Adjacent to the Youth Ranch Equine Therapy Center on a 258-acre campus with trees, fields and a river, the children's facility hopes to keep Idaho children closer to their families, which leaders say will 'help children respond well to treatment.
"This is an Idaho problem that deserves an Idaho solution," Idaho Youth Ranch CEO Scott Curtis told the Idaho Capital Sun because it's therapeutically important. Sending young people to other countries is another trauma they have to face. … Keeping them closer to their families and caregivers will help make their therapeutic work more effective and sustainable.
There are already 50 children on the waiting list for treatment at the center, Myers said.

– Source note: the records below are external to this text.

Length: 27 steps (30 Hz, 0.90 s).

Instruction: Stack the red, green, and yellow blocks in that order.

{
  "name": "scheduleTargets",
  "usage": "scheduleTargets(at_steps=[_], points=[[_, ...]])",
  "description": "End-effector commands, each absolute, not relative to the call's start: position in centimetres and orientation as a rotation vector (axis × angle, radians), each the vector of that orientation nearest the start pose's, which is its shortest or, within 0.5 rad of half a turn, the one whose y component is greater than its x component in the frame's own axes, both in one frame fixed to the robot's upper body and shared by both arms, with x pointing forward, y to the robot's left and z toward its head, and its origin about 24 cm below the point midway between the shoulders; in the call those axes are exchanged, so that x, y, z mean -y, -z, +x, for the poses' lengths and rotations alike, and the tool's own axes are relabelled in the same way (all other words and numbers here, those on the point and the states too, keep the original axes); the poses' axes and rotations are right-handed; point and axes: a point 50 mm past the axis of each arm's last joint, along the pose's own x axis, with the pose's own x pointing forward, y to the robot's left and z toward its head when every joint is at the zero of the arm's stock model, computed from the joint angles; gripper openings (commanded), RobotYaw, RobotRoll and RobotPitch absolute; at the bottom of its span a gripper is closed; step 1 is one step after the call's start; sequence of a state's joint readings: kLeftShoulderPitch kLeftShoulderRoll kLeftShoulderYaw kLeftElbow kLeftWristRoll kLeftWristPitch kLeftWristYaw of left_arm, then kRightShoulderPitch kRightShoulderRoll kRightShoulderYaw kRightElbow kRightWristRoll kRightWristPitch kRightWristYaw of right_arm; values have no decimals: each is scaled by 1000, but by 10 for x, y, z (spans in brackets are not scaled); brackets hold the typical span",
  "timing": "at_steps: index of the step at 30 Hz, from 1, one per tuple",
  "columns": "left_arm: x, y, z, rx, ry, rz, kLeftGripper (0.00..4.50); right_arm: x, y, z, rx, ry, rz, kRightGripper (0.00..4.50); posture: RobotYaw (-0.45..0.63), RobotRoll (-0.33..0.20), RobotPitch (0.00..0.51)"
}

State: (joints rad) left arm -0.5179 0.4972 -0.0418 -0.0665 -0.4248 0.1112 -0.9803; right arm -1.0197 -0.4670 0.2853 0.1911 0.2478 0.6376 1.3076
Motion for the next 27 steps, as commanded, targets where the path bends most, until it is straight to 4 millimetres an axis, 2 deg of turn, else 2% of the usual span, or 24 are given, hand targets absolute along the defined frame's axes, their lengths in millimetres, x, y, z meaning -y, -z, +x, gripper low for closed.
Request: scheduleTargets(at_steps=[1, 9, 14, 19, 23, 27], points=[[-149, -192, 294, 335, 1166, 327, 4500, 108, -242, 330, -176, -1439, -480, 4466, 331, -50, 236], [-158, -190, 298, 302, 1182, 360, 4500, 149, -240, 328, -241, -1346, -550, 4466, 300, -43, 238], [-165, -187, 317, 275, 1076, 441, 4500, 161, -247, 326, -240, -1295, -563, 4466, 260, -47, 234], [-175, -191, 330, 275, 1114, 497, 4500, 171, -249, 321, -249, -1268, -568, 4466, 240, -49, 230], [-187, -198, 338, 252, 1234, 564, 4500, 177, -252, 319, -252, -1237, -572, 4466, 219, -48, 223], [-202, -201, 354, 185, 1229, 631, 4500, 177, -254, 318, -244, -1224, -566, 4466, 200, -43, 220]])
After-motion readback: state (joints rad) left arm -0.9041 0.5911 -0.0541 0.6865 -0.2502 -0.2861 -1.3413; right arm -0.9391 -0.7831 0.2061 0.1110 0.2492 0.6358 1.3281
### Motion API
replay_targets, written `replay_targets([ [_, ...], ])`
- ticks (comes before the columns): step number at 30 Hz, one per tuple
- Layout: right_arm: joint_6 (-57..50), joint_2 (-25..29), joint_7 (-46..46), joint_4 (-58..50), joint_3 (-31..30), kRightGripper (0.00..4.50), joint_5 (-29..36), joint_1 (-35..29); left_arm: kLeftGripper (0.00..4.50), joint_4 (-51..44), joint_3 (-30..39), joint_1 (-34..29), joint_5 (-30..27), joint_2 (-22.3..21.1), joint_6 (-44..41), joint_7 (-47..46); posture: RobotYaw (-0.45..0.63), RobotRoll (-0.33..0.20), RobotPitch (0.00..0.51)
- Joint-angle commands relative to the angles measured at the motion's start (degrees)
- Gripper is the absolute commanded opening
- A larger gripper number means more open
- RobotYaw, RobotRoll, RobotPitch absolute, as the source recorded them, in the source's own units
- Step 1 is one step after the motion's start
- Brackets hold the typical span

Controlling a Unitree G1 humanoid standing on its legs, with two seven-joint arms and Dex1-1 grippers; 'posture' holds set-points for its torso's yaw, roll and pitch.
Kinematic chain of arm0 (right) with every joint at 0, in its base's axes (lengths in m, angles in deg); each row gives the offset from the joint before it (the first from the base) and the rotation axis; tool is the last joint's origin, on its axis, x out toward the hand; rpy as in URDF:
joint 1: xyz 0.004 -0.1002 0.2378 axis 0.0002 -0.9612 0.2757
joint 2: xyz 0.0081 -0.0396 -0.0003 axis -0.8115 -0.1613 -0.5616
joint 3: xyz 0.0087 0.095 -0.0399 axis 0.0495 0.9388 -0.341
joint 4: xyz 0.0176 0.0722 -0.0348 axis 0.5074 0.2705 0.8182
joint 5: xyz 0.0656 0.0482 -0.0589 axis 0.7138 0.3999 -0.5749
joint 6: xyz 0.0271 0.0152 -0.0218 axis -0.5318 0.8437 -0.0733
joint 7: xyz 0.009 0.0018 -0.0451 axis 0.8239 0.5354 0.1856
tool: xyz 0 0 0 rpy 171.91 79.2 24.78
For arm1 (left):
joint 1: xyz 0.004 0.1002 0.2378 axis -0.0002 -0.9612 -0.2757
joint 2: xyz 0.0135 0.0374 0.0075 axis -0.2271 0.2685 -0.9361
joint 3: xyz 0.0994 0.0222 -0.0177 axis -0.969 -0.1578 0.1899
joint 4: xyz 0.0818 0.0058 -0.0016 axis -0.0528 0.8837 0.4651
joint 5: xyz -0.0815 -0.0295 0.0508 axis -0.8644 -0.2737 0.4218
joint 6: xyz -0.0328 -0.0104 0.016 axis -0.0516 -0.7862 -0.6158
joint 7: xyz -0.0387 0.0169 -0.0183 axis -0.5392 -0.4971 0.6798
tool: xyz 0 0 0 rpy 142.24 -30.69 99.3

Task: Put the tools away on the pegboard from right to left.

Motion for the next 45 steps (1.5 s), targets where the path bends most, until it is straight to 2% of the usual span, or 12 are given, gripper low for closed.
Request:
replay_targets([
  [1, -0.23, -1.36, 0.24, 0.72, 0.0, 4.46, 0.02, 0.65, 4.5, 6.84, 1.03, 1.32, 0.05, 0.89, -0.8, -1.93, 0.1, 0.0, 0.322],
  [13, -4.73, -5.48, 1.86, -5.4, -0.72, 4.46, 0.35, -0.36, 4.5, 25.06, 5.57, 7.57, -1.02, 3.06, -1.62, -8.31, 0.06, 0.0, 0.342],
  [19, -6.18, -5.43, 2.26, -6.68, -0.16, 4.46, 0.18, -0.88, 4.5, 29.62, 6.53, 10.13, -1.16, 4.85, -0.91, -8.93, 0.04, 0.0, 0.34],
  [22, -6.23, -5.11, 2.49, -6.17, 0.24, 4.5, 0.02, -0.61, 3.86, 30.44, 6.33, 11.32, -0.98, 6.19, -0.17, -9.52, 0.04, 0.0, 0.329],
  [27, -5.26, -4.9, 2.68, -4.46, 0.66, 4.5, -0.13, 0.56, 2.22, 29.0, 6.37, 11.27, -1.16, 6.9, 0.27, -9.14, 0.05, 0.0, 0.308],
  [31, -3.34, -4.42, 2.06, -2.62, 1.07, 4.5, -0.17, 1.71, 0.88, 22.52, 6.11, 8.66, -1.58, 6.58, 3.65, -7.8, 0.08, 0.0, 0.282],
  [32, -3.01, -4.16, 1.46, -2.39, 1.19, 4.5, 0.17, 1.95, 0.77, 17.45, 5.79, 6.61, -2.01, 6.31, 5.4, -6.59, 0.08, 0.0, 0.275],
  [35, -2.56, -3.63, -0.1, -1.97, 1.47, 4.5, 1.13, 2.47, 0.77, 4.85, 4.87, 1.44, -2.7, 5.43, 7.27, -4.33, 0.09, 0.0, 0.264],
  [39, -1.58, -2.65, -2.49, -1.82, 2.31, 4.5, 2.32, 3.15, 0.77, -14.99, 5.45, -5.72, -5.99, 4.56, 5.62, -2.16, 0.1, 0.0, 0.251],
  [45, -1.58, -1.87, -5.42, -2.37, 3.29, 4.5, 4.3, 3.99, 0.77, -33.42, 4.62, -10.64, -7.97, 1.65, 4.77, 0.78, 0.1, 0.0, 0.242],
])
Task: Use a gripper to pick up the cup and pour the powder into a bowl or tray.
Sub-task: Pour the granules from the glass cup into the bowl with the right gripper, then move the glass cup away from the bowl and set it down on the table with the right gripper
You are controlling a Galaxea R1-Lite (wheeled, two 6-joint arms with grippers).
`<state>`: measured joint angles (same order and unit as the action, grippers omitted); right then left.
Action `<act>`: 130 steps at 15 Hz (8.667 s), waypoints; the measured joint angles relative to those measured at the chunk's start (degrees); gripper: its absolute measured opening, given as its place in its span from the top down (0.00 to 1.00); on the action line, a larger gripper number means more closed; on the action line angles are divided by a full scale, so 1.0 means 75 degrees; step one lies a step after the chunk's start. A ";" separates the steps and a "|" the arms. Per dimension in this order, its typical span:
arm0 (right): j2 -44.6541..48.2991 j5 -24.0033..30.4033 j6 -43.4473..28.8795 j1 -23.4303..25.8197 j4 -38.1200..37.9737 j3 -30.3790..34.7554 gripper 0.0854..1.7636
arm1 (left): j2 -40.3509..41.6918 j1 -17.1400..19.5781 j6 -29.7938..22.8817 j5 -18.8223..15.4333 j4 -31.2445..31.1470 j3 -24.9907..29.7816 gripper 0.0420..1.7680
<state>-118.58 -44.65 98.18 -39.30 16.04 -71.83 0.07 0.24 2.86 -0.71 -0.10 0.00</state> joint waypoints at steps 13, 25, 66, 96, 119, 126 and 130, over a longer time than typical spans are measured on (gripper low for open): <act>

On any given day in Idaho, more than 100 children on Medicaid are sent out of state for psychiatric care, Myers said.
On August 15, the institution will begin accepting a limited number of patients. The public is invited to tour the facility on Thursday. To protect the privacy of children receiving treatment, the facility typically does not offer tours after patients begin treatment, Myers said.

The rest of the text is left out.